# BRIEF
Word for word, restate the listing that follows and leave out the images.

----- RAW DATA

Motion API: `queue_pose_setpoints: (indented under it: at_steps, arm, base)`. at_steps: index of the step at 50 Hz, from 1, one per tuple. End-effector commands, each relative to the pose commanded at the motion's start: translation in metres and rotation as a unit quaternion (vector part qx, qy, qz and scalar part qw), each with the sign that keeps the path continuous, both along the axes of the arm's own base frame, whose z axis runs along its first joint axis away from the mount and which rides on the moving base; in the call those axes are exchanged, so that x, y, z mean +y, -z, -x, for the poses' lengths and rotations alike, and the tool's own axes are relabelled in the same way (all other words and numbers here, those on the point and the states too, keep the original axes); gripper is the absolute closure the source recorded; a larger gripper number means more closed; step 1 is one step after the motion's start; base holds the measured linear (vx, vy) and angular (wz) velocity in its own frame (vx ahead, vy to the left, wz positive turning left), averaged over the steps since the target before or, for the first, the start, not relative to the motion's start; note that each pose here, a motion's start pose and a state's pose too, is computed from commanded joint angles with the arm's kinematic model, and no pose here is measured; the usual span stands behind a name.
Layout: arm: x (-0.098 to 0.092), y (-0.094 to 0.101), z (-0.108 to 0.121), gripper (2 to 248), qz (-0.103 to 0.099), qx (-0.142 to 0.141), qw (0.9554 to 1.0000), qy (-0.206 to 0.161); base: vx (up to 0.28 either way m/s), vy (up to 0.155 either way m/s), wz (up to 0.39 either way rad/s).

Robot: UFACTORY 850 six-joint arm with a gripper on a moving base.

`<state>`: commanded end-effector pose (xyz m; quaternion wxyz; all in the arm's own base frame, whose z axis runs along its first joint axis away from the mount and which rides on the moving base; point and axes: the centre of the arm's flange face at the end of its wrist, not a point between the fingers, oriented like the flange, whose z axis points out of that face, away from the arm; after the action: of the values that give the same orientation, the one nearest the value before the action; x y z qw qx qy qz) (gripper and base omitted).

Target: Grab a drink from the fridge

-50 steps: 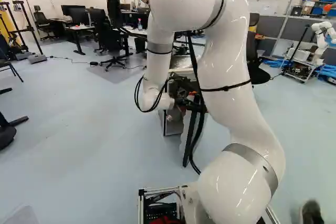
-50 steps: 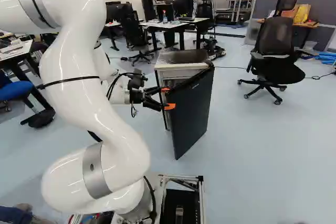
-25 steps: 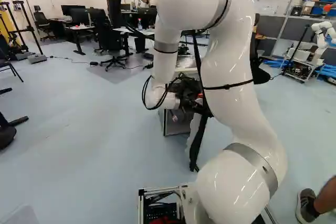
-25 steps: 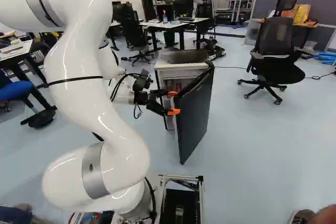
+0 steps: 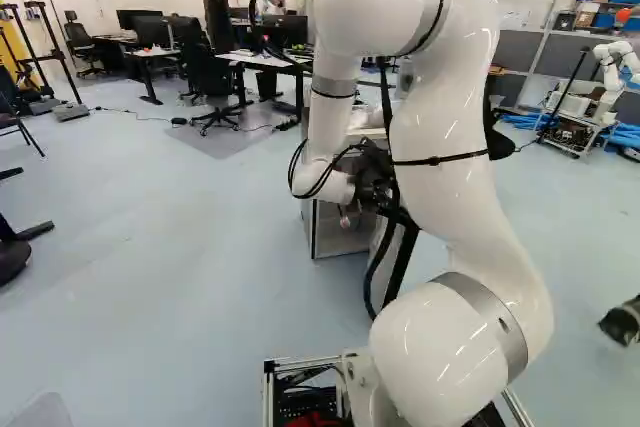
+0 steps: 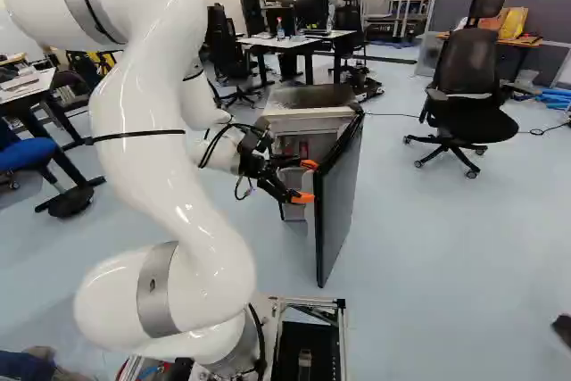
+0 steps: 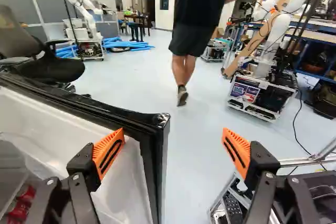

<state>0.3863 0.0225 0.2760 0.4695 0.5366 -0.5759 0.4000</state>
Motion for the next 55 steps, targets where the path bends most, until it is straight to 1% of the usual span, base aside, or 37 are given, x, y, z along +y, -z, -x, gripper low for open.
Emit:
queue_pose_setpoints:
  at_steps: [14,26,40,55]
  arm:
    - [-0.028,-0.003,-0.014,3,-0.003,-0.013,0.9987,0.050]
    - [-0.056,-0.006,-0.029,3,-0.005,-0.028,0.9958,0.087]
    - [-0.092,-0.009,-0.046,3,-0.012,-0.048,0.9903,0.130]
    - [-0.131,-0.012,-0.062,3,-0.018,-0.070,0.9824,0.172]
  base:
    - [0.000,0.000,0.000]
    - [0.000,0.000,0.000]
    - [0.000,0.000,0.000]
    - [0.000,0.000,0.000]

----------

# TASK SOLUTION
Motion API: `queue_pose_setpoints: (indented under it: at_steps, arm, base)`. at_steps: index of the step at 50 Hz, from 1, one per tuple. End-effector commands, each relative to the pose commanded at the motion's start: translation in metres and rotation as a unit quaternion (vector part qx, qy, qz and scalar part qw), each with the sign that keeps the path continuous, both along the axes of the arm's own base frame, whose z axis runs along its first joint axis away from the mount and which rides on the moving base; in the call those axes are exchanged, so that x, y, z mean +y, -z, -x, for the poses' lengths and rotations alike, and the tool's own axes are relabelled in the same way (all other words and numbers here, those on the point and the states too, keep the original axes); gripper is the absolute closure the source recorded; a larger gripper number means more closed; step 1 is one step after the motion's start; base holds the measured linear (vx, vy) and angular (wz) velocity in its own frame (vx ahead, vy to the left, wz positive turning left), averaged over the steps since the target before or, for the first, the start, not relative to the motion's start; note that each pose here, a motion's start pose and a state's pose too, is computed from commanded joint angles with the arm's kinematic model, and no pose here is measured; the usual span stands behind a name.
Layout: arm: x (-0.098 to 0.092), y (-0.094 to 0.101), z (-0.108 to 0.121), gripper (2 to 248), qz (-0.103 to 0.099), qx (-0.142 to 0.141), qw (0.9554 to 1.0000), qy (-0.206 to 0.161); base: vx (up to 0.28 either way m/s), vy (up to 0.155 either way m/s), wz (up to 0.39 either way rad/s).

Robot: UFACTORY 850 six-joint arm with a gripper on a moving base.

`<state>`: commanded end-effector pose (xyz m; quaternion wxyz; all in the arm's own base frame, whose z axis runs along its first joint axis away from the mount and which rides on the moving base; point and axes: the centre of the arm's flange face at the end of its wrist, not a point between the fingers, oriented like the flange, whose z axis points out of that face, away from the arm; after the action: of the values that give the same orientation, the one nearest the value before the action; x y z qw qx qy qz) (gripper and base omitted).

Target: Grab a drink from the fridge

-50 steps: 
-50 steps: 
-25 steps: 
-25 steps: 
+0 steps: 
+0 steps: 
+0 steps: 

<state>0.3863 0.0225 0.2760 0.4695 0.5366 -0.5759 0.4000</state>
Motion for the next 55 steps, targets where the path bends most, until it is straight to 1% of the usual span, base aside, or 37 are given, x, y, z along +y, -z, -x, gripper low for open.
Emit:
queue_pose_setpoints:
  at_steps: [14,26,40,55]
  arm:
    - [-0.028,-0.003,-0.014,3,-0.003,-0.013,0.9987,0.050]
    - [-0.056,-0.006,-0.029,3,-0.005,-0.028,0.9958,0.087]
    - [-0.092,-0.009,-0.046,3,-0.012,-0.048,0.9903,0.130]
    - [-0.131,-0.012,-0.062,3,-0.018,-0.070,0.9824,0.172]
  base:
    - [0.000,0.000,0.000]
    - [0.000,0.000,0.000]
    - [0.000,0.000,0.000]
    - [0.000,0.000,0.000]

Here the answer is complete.